### WHAT NEEDS TO BE DONE
For the word "finger", search the records and show each line in which it occurs.

Records from a data collection:
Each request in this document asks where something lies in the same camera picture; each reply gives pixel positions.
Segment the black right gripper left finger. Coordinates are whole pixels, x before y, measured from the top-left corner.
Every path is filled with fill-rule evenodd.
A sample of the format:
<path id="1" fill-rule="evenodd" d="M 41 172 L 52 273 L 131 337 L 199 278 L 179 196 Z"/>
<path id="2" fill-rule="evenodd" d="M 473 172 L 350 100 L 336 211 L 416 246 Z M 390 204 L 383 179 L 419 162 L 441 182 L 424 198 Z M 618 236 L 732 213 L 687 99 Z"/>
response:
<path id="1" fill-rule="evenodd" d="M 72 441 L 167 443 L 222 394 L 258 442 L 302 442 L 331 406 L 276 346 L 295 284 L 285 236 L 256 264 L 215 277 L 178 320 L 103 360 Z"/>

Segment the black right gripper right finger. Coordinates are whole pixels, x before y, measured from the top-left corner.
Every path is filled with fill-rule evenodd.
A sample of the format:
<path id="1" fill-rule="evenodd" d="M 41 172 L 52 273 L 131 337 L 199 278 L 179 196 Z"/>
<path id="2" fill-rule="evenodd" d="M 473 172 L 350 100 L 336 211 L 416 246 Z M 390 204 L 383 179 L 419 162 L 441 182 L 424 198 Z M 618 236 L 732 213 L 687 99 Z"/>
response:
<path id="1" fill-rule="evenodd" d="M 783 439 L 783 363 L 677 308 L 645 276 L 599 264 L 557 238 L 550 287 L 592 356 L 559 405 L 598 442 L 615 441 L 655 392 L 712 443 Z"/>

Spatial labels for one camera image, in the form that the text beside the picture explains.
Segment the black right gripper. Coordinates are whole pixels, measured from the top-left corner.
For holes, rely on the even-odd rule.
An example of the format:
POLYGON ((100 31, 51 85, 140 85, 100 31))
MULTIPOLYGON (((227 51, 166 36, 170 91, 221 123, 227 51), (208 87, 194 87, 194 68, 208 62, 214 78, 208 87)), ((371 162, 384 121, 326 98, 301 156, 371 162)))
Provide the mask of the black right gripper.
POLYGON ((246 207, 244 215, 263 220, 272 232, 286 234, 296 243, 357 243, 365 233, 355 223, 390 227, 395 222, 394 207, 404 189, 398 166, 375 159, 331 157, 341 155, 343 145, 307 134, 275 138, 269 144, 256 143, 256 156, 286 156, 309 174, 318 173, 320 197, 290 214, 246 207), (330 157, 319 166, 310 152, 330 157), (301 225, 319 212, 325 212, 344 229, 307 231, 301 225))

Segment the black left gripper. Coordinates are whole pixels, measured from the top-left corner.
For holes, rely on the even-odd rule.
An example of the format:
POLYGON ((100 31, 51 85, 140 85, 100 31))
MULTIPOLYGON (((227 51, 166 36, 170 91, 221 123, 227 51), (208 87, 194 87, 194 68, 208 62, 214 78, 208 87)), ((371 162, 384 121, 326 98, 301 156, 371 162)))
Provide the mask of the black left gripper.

### EXERCISE RESPONSE
Segment the black right gripper left finger. Coordinates are whole pixels, x before y, measured from the top-left corner.
Segment the black right gripper right finger. Coordinates are whole pixels, x before y, measured from the top-left corner.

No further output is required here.